Lords tear into 5-year fixed terms
By politics.co.uk staff
The coalition’s plan to remove the prerogative of the prime minister to call an election and have five-year fixed terms for parliament will make MPs ‘less accountable’, peers have claimed.
The Lords constitution committee implied that the coalition plans were being governed far more by political concerns to hold off an election for as long as possible while the spending review process is ongoing.
Baroness Jay, chairman of the committee, said the peers had “significant concerns that the fixed-term parliaments bill currently before parliament is based on short-term considerations rather than long-term constitutional principles.”
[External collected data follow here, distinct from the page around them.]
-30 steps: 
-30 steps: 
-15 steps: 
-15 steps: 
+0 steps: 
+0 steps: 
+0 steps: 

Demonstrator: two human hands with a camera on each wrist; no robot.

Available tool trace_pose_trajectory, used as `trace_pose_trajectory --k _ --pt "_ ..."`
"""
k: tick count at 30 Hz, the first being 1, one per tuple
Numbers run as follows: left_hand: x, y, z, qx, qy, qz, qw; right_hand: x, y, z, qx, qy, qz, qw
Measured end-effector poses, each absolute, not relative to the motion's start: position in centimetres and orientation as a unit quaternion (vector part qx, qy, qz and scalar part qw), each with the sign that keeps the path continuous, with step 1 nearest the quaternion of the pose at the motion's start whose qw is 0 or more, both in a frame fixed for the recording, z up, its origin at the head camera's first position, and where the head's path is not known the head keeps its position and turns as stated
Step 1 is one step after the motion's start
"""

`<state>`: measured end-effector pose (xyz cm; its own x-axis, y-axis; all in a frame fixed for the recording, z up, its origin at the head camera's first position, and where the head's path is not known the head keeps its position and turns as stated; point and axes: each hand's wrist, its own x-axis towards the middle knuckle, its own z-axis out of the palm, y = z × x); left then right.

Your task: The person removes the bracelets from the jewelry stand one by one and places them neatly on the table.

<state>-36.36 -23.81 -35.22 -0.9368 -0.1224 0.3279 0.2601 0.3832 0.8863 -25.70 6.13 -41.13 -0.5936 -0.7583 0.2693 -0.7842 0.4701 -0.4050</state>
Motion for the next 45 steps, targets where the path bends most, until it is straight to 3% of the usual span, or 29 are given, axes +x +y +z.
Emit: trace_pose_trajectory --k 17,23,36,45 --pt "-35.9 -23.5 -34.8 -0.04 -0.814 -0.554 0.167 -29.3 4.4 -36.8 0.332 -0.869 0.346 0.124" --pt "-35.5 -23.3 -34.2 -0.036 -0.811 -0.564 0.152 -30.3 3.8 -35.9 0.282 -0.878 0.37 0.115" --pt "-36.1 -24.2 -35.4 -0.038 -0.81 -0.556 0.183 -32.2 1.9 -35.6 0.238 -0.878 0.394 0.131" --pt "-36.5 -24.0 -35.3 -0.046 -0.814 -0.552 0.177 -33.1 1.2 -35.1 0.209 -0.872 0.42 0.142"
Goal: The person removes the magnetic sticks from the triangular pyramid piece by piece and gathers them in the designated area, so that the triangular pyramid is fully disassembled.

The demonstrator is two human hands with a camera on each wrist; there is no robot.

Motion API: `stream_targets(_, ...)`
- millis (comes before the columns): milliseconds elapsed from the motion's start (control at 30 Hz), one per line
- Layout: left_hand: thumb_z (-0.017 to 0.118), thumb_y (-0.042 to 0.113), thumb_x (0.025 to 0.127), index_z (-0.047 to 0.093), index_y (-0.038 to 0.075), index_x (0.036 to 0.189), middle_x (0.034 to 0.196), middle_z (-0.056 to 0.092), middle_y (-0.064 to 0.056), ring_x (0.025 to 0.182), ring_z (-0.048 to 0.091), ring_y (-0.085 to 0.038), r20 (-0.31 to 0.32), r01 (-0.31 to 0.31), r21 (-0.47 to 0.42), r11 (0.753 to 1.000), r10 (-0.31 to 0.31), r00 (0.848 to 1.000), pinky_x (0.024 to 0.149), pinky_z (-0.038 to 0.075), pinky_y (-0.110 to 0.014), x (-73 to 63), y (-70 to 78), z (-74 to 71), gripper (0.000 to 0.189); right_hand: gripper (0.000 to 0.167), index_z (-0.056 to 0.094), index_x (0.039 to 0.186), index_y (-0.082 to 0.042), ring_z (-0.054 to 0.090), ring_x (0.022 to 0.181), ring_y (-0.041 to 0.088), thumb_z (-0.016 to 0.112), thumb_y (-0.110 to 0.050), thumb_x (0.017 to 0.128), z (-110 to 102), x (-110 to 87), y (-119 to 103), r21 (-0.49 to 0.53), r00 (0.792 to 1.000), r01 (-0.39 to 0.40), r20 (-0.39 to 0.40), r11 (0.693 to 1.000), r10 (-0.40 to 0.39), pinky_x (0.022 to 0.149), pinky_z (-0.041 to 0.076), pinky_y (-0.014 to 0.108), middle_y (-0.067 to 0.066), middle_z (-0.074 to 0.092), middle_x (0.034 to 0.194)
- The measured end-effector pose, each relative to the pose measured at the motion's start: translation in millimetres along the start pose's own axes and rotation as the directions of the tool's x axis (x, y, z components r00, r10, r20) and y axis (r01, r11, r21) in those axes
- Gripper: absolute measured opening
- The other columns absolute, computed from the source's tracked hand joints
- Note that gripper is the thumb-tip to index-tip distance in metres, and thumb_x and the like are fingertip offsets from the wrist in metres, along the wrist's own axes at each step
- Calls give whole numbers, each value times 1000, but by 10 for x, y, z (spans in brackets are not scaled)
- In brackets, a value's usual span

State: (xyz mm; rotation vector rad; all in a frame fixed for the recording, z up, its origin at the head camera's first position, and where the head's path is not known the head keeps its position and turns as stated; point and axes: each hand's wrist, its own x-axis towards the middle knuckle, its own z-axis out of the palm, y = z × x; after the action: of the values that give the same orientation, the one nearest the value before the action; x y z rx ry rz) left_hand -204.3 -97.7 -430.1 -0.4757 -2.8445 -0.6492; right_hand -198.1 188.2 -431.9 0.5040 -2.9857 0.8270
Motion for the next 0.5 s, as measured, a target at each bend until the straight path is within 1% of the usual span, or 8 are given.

Nick Clegg’s claims that the bill would make MPs more accountable to constituents were also questioned.
Baroness Jay continued: “The majority of the committee could see no justification for the period of fixed-term parliaments being set at five rather than four years. The move will reduce the frequency of general elections, and reduce parliament’s accountability to the public not increase it.
“In our view the government have failed to make the case for such a significant constitutional change and undertook no consultation or pre-legislative scrutiny before they bought the legislation to parliament. That is extremely regrettable.”
The committee also pointed out that David Cameron’s calls at the beginning of the year to call a general election following a potential change in prime minister, or if the government was ineffective, would “not be possible if the proposed legislation were enacted.
Other elements in the bill have caused concern among constitutional experts, particularly those relating to raising the threshold for votes of no confidence to be carried as well as arguments that five years is too long for a parliament to persist without going to the electorate.
As things stand, the date of the next general election is set for May 2015, fuelling suggestions that the coalition is determined to allow as much time as possible for economic recovery to take hold to improve the governing parties’ chances.